*EXERCISE DESCRIPTION*: Your answer must be the records below, repeated exactly, with every picture left out.

Stored records
——————————

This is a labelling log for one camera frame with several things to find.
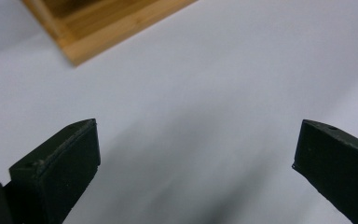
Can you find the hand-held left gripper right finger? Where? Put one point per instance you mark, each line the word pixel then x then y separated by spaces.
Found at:
pixel 338 168

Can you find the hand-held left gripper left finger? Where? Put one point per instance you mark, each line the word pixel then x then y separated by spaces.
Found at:
pixel 59 174

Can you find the three-tier wooden shoe rack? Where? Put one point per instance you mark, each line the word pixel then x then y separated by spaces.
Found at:
pixel 105 25

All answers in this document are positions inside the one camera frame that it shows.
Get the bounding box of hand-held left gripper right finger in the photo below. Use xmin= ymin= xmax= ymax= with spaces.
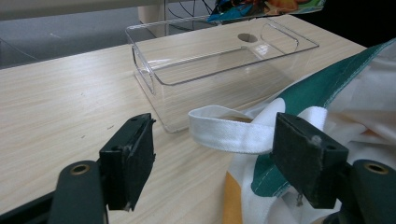
xmin=271 ymin=112 xmax=349 ymax=209

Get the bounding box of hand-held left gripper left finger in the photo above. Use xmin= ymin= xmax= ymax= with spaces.
xmin=98 ymin=112 xmax=157 ymax=212

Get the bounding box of white canvas tote bag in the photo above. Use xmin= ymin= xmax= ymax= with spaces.
xmin=187 ymin=38 xmax=396 ymax=224

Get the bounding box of clear plastic storage bin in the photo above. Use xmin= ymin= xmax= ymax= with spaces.
xmin=125 ymin=15 xmax=320 ymax=134

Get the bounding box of teal chip bag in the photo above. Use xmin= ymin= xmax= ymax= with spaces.
xmin=206 ymin=0 xmax=326 ymax=22

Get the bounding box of black cable bundle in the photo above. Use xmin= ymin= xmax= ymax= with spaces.
xmin=163 ymin=0 xmax=217 ymax=21

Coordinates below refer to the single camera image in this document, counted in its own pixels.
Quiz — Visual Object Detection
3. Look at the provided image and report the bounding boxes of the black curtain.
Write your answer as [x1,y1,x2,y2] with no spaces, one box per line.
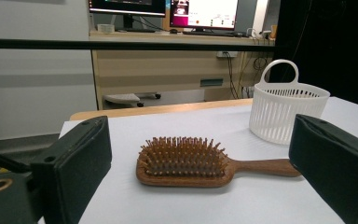
[269,0,358,110]

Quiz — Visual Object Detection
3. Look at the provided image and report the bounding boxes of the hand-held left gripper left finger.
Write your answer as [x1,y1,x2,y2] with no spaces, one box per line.
[30,115,113,224]

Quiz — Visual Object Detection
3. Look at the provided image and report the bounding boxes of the white power strip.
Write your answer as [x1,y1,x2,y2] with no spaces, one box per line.
[215,50,239,60]

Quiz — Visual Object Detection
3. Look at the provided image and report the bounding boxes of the white slotted plastic basket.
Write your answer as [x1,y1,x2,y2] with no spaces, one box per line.
[248,59,331,146]

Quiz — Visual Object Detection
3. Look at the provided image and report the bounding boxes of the bright screen computer monitor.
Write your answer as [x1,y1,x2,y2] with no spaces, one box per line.
[169,0,240,32]

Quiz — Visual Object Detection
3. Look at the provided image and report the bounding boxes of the white chair base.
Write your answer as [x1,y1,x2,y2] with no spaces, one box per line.
[103,91,162,108]

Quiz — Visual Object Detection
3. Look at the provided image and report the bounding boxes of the white table cover board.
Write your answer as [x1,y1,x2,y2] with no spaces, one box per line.
[37,96,358,224]

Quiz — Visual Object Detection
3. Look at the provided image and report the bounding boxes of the black horizontal frame bar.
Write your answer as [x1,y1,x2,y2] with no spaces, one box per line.
[0,37,278,52]

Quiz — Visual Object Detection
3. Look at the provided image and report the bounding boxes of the dark screen computer monitor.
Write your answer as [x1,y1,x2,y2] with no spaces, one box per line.
[88,0,168,34]

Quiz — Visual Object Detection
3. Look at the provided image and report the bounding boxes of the black desk cable bundle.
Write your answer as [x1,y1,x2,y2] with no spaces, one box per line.
[223,51,269,101]

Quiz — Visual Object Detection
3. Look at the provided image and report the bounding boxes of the light wooden desk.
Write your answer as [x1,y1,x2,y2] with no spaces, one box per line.
[88,29,276,110]

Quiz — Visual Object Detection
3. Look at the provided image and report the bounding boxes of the black keyboard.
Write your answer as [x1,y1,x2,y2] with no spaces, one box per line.
[182,29,247,38]

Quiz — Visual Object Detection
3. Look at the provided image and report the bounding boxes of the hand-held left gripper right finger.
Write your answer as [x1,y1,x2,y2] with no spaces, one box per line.
[288,113,358,224]

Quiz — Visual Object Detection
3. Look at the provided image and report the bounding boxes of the wooden paddle hairbrush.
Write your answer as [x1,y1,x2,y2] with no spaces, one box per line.
[135,135,302,189]

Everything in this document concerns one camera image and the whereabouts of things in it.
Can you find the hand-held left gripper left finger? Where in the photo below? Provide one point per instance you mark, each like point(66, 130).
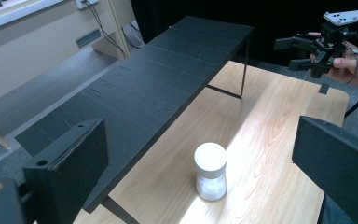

——————————

*EXERCISE RESPONSE*:
This is a labelling log for one camera frame with several things to find.
Can you find the hand-held left gripper right finger? Where? Put one point per instance you mark, each line the word pixel then x then y separated by spaces.
Found at:
pixel 338 168

Can you find the hand-held left gripper left finger? Where? Put one point per instance you mark, each line the word pixel then x then y separated by spaces.
Found at:
pixel 59 174

Can you find the three-tier wooden shoe rack? Where? Put one point per instance you mark, each line the word pixel then x then y separated by spaces.
Found at:
pixel 105 25

All answers in this document are positions inside the one camera frame that it shows.
Get the bounding box of hand-held left gripper right finger in the photo below. Use xmin= ymin= xmax= ymax= with spaces.
xmin=271 ymin=112 xmax=349 ymax=209

Get the bounding box of hand-held left gripper left finger in the photo above. Use xmin= ymin= xmax= ymax= with spaces.
xmin=98 ymin=112 xmax=157 ymax=212

Get the bounding box of white canvas tote bag in the photo above. Use xmin= ymin= xmax= ymax= with spaces.
xmin=187 ymin=38 xmax=396 ymax=224

Get the bounding box of clear plastic storage bin in the photo above. Use xmin= ymin= xmax= ymax= with spaces.
xmin=125 ymin=15 xmax=320 ymax=134

Get the bounding box of teal chip bag in the photo above. Use xmin= ymin= xmax= ymax= with spaces.
xmin=206 ymin=0 xmax=326 ymax=22

Get the bounding box of black cable bundle in the photo above. Use xmin= ymin= xmax= ymax= with spaces.
xmin=163 ymin=0 xmax=217 ymax=21

Coordinates below refer to the single camera image in this document, counted in its own pixels.
Quiz — Visual Object Detection
3. Look at the provided image and report the bounding boxes of the black curtain.
Write your answer as [x1,y1,x2,y2] with no spaces, one box per line.
[269,0,358,110]

Quiz — Visual Object Detection
3. Look at the provided image and report the bounding boxes of the hand-held left gripper left finger.
Write your answer as [x1,y1,x2,y2] with no spaces, one box per line.
[30,115,113,224]

Quiz — Visual Object Detection
3. Look at the provided image and report the bounding boxes of the white power strip.
Write your answer as [x1,y1,x2,y2] with no spaces, one box per line.
[215,50,239,60]

Quiz — Visual Object Detection
3. Look at the provided image and report the bounding boxes of the white slotted plastic basket.
Write your answer as [x1,y1,x2,y2] with no spaces, one box per line.
[248,59,331,146]

Quiz — Visual Object Detection
3. Look at the provided image and report the bounding boxes of the bright screen computer monitor.
Write your answer as [x1,y1,x2,y2] with no spaces, one box per line.
[169,0,240,32]

Quiz — Visual Object Detection
3. Look at the provided image and report the bounding boxes of the white chair base.
Write your answer as [x1,y1,x2,y2] with no spaces, one box per line.
[103,91,162,108]

Quiz — Visual Object Detection
3. Look at the provided image and report the bounding boxes of the white table cover board.
Write your answer as [x1,y1,x2,y2] with no spaces, one box per line.
[37,96,358,224]

Quiz — Visual Object Detection
3. Look at the provided image and report the bounding boxes of the black horizontal frame bar.
Write your answer as [x1,y1,x2,y2] with no spaces, one box per line.
[0,37,278,52]

Quiz — Visual Object Detection
3. Look at the provided image and report the bounding boxes of the dark screen computer monitor.
Write your answer as [x1,y1,x2,y2] with no spaces, one box per line.
[88,0,168,34]

Quiz — Visual Object Detection
3. Look at the provided image and report the bounding boxes of the black desk cable bundle.
Write your answer as [x1,y1,x2,y2] with no spaces, one box per line.
[223,51,269,101]

Quiz — Visual Object Detection
3. Look at the provided image and report the bounding boxes of the light wooden desk.
Write your answer as [x1,y1,x2,y2] with no spaces, one box per line.
[88,29,276,110]

Quiz — Visual Object Detection
3. Look at the provided image and report the bounding boxes of the black keyboard.
Write your answer as [x1,y1,x2,y2] with no spaces, one box per line.
[182,29,247,38]

Quiz — Visual Object Detection
3. Look at the provided image and report the bounding boxes of the hand-held left gripper right finger.
Write your answer as [x1,y1,x2,y2] with no spaces, one box per line.
[288,113,358,224]

Quiz — Visual Object Detection
3. Look at the provided image and report the bounding boxes of the wooden paddle hairbrush.
Write your answer as [x1,y1,x2,y2] with no spaces, one box per line.
[135,135,302,189]

Everything in this document concerns one camera image and the whereabouts of things in it.
Can you find the hand-held left gripper left finger? Where in the photo below? Provide one point per instance you mark, each like point(66, 130).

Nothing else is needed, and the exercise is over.